The text of the essay focused on the Lafargue Clinic, the first non-segregated psychiatric clinic in New York. Ellison argued that segregation and racism were having negative psychological effects on African Americans, and that problems present in Harlem represented larger systemic issues across America. These are issues he would tackle in his famous book, Invisible Man.
The photographs by Parks were not meant to illustrate the essay. They present their own visual argument about the tensions around race in both Harlem and the United States more broadly by portraying the psychological and societal difficulties that were a daily part of the African American experience.
Re-read the caption that Ellison wrote for this photograph:
“Who am I? Where am I? How do I come to be? Behind endless walls of his ghetto, man searches for social identity. Refugees from southern feudalism, many Negroes wander dazed in the mazes of northern ghettos, the displaced persons of American democracy.”

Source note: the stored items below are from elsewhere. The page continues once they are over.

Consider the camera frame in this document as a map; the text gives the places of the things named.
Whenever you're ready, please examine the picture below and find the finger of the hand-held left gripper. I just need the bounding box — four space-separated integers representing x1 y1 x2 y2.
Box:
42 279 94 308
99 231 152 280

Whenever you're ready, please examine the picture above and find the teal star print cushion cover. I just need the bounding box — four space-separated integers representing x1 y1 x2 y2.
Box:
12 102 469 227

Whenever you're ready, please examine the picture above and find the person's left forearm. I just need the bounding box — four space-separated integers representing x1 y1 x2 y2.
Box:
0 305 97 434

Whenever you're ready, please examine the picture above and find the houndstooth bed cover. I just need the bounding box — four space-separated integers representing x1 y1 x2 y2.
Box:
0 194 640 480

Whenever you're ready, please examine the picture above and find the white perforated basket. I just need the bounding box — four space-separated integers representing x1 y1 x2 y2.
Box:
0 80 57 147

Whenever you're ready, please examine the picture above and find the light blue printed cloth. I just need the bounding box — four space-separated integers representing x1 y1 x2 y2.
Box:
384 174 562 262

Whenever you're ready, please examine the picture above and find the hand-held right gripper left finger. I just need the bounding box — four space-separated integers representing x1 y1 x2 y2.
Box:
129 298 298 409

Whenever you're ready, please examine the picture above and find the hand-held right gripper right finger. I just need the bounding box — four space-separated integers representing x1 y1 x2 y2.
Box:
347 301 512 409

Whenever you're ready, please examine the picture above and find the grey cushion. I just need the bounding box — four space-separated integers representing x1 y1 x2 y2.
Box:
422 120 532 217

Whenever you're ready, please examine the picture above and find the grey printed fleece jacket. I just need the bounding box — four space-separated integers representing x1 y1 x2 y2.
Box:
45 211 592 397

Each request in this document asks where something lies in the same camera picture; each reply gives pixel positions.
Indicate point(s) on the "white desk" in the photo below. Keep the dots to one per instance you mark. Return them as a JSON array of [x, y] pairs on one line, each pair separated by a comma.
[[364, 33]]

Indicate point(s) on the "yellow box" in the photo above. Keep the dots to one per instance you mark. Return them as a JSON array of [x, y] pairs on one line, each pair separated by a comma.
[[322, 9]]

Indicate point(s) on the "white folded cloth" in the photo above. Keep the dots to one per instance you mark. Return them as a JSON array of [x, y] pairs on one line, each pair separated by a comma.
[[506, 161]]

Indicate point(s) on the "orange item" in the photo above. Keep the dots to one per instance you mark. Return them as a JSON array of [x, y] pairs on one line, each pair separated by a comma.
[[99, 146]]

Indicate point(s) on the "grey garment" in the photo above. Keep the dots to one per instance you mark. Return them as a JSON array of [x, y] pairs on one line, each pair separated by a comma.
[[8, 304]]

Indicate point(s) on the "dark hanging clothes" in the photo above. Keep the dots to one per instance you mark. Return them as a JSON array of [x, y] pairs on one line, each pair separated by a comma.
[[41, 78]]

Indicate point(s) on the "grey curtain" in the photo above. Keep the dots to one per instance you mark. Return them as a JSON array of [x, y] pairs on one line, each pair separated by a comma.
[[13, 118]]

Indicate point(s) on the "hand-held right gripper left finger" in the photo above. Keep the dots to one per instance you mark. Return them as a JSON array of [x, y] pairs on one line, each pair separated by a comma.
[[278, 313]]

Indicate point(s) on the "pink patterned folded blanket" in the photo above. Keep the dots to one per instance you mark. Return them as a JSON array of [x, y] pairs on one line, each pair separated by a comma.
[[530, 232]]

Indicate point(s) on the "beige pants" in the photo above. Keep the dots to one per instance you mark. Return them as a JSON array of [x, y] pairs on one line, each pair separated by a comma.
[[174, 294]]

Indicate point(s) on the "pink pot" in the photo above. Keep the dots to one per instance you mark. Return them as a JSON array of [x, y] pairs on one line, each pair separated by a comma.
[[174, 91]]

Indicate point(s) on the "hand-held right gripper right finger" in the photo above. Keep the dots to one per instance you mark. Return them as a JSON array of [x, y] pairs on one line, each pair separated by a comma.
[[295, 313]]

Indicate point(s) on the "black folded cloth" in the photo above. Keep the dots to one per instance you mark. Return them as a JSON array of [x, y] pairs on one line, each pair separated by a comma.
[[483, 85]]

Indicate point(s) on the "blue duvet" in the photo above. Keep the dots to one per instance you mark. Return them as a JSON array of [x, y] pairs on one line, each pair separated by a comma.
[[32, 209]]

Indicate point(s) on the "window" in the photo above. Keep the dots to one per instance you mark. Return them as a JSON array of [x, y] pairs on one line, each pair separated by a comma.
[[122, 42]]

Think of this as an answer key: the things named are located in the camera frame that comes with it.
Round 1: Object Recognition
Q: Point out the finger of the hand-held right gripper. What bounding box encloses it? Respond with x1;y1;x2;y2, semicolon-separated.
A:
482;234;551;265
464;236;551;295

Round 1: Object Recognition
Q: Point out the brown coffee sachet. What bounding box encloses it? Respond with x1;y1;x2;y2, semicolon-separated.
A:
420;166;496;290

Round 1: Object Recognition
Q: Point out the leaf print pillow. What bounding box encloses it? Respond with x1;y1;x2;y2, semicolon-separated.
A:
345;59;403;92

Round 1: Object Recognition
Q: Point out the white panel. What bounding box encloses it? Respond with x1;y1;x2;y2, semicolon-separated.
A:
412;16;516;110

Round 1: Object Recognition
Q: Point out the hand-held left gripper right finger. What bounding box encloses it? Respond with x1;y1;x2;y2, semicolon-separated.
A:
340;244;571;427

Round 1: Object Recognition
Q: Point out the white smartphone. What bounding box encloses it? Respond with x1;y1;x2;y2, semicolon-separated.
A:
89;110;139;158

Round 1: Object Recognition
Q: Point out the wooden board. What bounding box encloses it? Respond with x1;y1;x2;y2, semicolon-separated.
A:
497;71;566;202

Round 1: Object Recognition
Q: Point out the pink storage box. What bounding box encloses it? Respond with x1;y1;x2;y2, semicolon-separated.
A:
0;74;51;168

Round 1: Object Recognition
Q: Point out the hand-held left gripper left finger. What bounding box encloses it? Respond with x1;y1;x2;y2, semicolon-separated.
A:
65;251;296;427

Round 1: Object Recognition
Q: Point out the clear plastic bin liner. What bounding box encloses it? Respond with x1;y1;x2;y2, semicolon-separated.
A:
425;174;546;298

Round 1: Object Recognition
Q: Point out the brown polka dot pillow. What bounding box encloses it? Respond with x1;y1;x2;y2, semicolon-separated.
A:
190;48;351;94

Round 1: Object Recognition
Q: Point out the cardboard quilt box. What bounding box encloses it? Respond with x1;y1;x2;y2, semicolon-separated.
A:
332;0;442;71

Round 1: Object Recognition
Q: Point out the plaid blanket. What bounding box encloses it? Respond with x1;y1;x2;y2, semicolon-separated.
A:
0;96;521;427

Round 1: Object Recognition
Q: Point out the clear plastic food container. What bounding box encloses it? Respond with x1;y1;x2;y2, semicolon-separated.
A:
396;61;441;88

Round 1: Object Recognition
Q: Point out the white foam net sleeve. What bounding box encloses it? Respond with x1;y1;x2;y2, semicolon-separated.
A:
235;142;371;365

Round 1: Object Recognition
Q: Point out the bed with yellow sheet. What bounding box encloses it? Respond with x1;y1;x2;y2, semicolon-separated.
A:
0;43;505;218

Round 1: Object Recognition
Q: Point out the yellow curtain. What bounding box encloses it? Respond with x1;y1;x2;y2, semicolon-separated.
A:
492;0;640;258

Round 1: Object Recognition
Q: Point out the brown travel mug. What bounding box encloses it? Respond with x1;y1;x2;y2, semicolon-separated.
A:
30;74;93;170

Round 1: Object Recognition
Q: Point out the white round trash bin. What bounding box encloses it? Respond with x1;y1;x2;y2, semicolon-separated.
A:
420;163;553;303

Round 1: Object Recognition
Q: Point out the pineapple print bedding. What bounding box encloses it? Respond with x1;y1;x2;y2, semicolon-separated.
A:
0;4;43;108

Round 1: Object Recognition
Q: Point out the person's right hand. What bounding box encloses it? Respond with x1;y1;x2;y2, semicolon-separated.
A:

Which details of Parks’s image seem specifically addressed by Ellison’s caption? How do you think Ellison’s choice of words affects the way we interpret the photograph?
Cite this page as: Michal Raz-Russo, Art Institute of Chicago and Dr. Steven Zucker, "Harlem 1948, Ralph Ellison, Gordon Parks and the photo essay," in Smarthistory, May 16, 2018, accessed January 16, 2019, https://smarthistory.org/parks-ellison-2/.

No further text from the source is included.